Следователь ни звуком не обмолвился, что партбилет находится у него, и допрашиваемый возвратился в камеру, рассудив, что «игра» предстоит долгая. Но какое-то время для себя он выиграл, и выиграл гораздо больше, чем предполагал, — в течение нескольких последующих недель его не беспокоили.
Ждать он умел, а предоставленные ему дни проводил в изучении возможности побега, к сожалению, невыполнимого. Тюрьма охранялась достаточно надежно, и без поддержки с воли побег был просто немыслим.
Поддержки же ждать было неоткуда. Его соседи по четырехместной камере все время менялись, он даже не успевал как следует сойтись с ними, настолько быстро они менялись. К тому же во многих случаях чутьем он определял «подсадку». В Полоцке знакомых у него не то чтобы не было, но он не мог рисковать несколькими хорошо знавшими его близкими людьми.
Собственно, пока что борьбой для него становилась борьба за собственную жизнь. Но и противник выжидал, не торопясь привести свою угрозу в действие.
На следующем допросе знакомый ему немец вел себя уже иначе.
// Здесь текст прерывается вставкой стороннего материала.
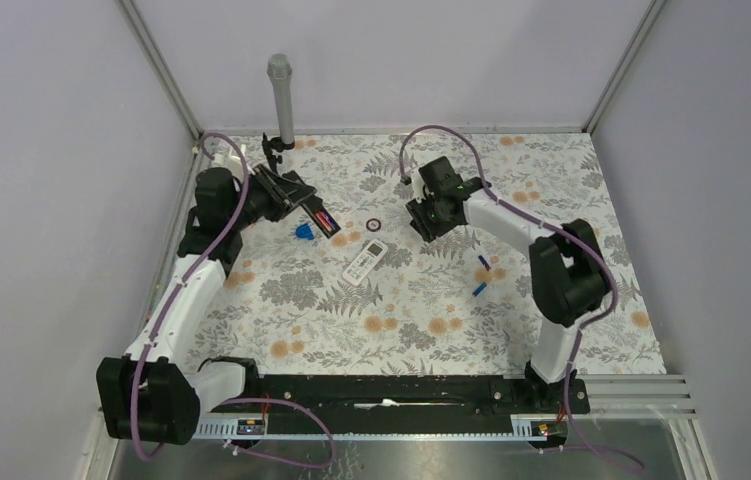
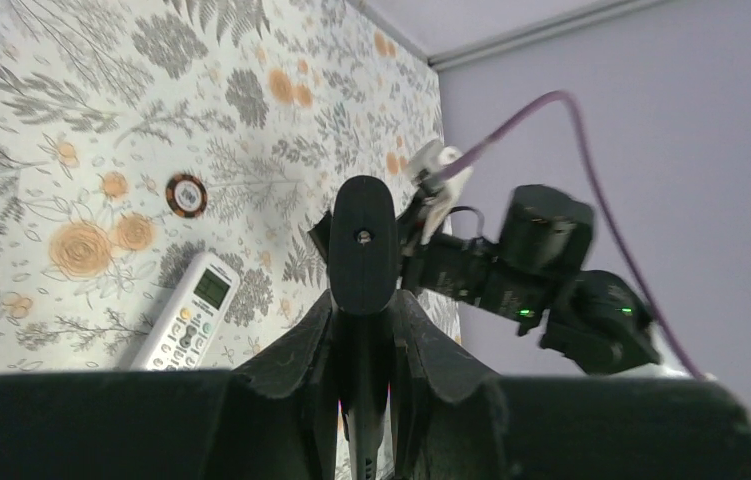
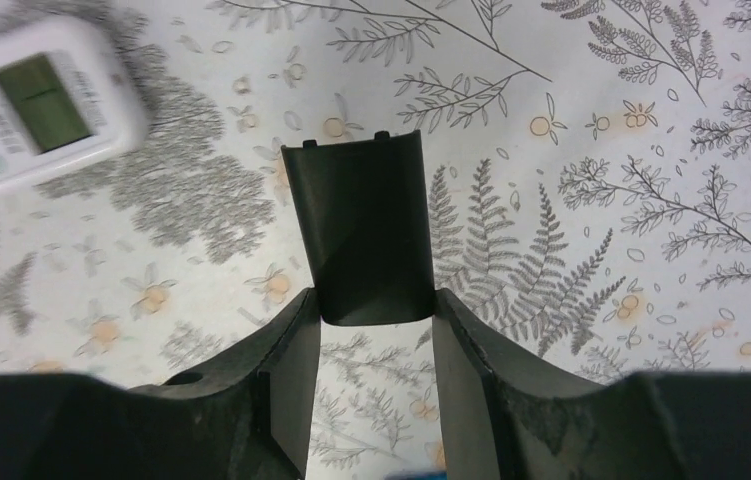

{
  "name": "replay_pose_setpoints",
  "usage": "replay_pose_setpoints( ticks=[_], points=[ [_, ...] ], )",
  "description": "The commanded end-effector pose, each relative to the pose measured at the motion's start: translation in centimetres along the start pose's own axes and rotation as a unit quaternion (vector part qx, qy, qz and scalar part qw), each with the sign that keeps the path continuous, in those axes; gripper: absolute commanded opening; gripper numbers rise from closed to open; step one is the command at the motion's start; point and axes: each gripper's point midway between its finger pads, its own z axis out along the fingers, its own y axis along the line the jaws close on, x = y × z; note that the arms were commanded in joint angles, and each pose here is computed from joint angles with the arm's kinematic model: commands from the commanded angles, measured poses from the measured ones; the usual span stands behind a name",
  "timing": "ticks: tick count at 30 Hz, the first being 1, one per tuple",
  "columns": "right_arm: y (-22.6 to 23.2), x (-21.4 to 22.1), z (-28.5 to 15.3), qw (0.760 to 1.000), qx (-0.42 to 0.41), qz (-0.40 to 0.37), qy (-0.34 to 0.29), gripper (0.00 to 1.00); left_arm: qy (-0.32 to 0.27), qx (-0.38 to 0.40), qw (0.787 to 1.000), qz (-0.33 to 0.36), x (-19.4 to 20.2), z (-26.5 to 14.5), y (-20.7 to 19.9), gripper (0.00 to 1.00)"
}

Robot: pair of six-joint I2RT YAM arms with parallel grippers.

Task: Load the batteries into the remote control
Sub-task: Pick up the battery cover at the center of the board, then load the battery cover into the remote control.

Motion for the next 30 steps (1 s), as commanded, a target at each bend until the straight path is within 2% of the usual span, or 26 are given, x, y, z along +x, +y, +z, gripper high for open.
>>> replay_pose_setpoints(
  ticks=[1,8,14,19,30],
  points=[
    [2.1,-2.8,-4.6,0.994,-0.05,0.04,-0.091,0.36,-0.011,0.049,0.998,0.03,1.2,1.3,-2.0,0.0],
    [6.5,-2.9,-10.5,0.972,-0.16,0.092,-0.148,0.36,-0.002,0.076,0.996,0.05,4.4,4.1,-1.1,0.0],
    [10.5,-2.9,-14.3,0.958,-0.214,0.1,-0.161,0.38,0.002,0.123,0.991,0.06,6.2,6.3,-1.9,0.0],
    [13.1,-2.8,-15.4,0.961,-0.218,0.103,-0.132,0.38,-0.008,0.155,0.987,0.051,7.1,6.9,-2.5,0.0],
    [13.7,-4.1,-14.8,0.965,-0.201,0.103,-0.133,0.39,0.009,0.158,0.987,0.032,8.6,7.3,-2.5,0.0]
  ],
)
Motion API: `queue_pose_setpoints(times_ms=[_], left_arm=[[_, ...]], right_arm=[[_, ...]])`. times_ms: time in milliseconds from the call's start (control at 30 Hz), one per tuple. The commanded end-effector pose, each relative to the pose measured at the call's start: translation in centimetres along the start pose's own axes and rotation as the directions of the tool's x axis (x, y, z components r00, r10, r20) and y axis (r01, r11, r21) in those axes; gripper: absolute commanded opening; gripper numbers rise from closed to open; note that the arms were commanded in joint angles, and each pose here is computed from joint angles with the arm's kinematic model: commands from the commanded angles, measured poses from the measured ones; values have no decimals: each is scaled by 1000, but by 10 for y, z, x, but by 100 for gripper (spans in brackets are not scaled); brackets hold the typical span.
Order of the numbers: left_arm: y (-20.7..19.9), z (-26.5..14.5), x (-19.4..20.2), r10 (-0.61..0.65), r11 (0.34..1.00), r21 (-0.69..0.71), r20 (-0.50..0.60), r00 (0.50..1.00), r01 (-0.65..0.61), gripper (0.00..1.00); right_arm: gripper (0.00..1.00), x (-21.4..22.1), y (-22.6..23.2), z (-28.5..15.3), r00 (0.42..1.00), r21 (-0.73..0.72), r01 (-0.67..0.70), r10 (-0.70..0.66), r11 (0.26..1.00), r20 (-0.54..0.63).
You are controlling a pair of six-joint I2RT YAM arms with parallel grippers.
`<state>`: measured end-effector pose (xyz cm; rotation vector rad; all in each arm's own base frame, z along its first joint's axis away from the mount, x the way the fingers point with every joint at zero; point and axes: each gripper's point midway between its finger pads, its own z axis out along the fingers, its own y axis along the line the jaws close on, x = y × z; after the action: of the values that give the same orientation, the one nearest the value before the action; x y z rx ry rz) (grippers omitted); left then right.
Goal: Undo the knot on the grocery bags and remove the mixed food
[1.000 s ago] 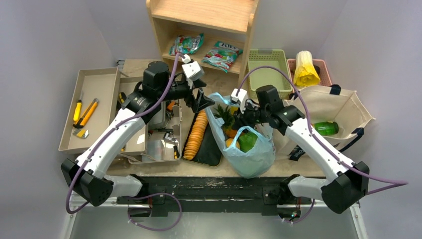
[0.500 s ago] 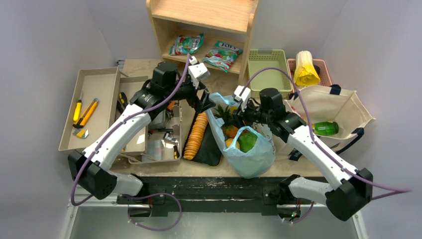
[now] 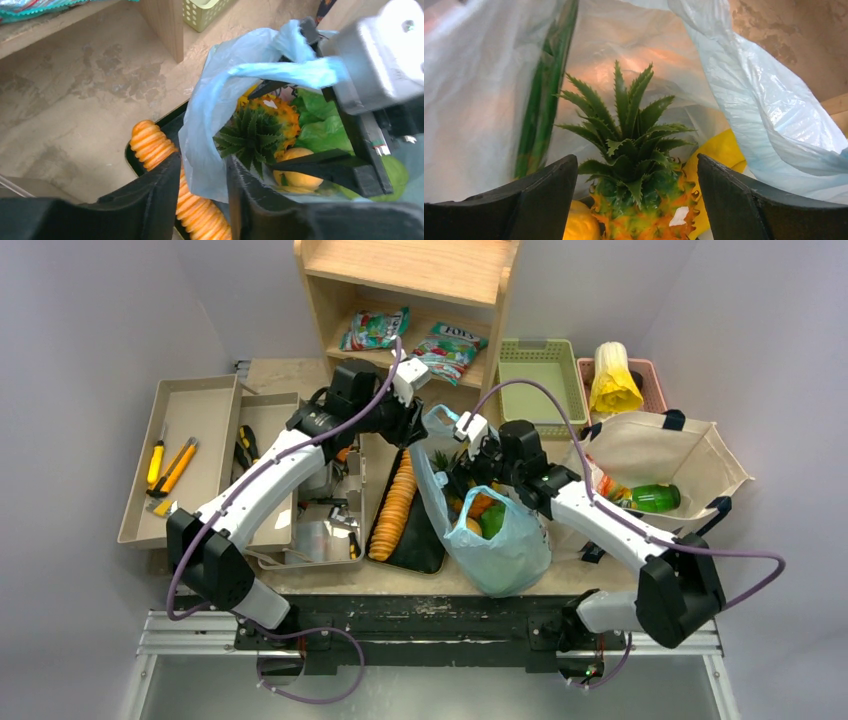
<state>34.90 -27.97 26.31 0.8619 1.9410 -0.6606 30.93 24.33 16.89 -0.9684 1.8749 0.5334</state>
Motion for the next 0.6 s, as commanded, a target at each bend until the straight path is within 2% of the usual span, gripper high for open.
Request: queue_pose_setpoints(times_ms=[0, 67, 367, 433, 467, 500, 567], left_arm=[[-19, -9, -23, -45, 997, 69, 58, 997, 41, 21], [-25, -12, -26, -48, 995, 96, 77, 996, 41, 0], [-41, -25, -37, -59, 986, 164, 119, 991, 39, 0], [-41, -25, -34, -59, 986, 163, 113, 992, 40, 0], [-40, -25, -34, -58, 986, 160, 110, 992, 40, 0], [-40, -25, -32, -59, 986, 159, 102, 993, 42, 0], [-38, -24, -28, -56, 987, 153, 88, 995, 42, 0]], right_arm=[[87, -5, -8, 13, 998, 28, 32, -34, 999, 52], [87, 3, -5, 17, 998, 10, 42, -43, 999, 48], [80, 22, -9, 45, 995, -10, 93, -93, 996, 27], [69, 19, -13, 49, 993, -2, 112, -112, 994, 36], [58, 16, -14, 49, 992, 1, 121, -121, 993, 38], [41, 13, -15, 48, 991, 1, 130, -130, 991, 41], [17, 1, -10, 41, 988, -26, 143, -142, 989, 60]])
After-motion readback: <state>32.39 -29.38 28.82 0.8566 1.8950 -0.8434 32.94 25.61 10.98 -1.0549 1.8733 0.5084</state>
Он торопливо повторил прошлые вопросы, саркастически подчеркивая нелепость ответов арестованного, бросил листки протокола на стол, спросил резко, отрывисто:
— Будем говорить?
— Да-к… господин хороший… — начал «Дорохов», явно растерянный.
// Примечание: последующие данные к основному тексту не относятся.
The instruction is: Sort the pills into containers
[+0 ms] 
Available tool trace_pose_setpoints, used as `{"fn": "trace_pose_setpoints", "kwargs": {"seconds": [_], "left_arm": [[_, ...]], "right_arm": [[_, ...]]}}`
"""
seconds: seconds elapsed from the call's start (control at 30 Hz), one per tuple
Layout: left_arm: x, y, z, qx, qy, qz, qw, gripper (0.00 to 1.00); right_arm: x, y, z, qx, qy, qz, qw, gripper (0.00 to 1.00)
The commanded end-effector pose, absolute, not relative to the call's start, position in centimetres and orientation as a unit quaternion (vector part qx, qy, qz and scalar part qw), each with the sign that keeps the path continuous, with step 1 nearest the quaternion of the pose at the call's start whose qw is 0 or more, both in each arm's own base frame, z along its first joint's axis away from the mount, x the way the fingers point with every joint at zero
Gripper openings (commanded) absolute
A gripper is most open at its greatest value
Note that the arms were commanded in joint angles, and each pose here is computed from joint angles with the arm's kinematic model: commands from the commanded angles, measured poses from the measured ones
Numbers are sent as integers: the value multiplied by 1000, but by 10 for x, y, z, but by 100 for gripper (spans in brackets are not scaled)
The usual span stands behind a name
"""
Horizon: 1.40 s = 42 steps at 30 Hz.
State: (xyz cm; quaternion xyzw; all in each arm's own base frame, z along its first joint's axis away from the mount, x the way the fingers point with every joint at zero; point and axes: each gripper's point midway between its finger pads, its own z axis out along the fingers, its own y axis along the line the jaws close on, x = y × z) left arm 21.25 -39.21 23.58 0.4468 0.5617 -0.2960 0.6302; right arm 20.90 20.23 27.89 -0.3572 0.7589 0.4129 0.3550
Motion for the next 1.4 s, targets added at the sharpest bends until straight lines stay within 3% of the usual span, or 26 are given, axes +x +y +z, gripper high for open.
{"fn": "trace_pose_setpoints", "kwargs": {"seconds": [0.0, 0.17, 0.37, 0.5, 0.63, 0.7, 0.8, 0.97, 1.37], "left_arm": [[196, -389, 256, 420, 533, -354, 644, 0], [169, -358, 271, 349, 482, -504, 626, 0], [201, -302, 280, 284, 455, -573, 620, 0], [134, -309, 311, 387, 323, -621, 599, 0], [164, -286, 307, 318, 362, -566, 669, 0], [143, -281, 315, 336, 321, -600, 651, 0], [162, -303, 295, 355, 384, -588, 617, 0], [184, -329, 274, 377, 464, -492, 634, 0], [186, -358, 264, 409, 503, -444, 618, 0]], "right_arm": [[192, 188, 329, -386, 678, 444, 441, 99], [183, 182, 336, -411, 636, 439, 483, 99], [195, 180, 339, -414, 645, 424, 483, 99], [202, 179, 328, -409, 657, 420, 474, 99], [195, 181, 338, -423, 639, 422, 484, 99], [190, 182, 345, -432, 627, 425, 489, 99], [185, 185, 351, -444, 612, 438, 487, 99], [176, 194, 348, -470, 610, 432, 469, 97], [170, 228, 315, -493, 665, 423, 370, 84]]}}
— Прекратите! Не считайте меня идиотом! У вас интеллигентное лицо. Судя по росписи в паспорте — интеллигентный почерк. Ну?!
— Как прикажете, господин хороший, — смиренно согласился «Дорохов».
Немец улыбнулся:
— Я не люблю ошибаться. Прежде чем вас расстреляют, я сделаю все, чтобы доказать свою правоту. Она заключается в том, что вы — убежденный коммунист. Что в Белоруссии вы находились со специальным заданием. Что вам даны тщательно законспирированные явки.
«Понятно, — рассуждал «Дорохов», — время между двумя допросами вы потратили на поиски кого-нибудь, кто мог бы опознать меня. И не нашли никого. Ну уж сам-то себя я опознавать не стану».
— Больше я не стану возиться с вами, — продолжал немец, — до тех пор, пока вас не сделают сговорчивее. Мы начнем с элементарных побоев. Будем постоянно увеличивать степень ваших болевых ощущений. Мы доведем ее до предела и продержим вас на этом пределе столько, сколько будет нужно. Как человек, как личность вы перестанете существовать, а превратитесь в громкоговоритель для пересказывания доверенных вам секретов. Если вас устраивает быть откровенным в таком состоянии — пожалуйста. — И следователь с улыбкой нажал на кнопку звонка.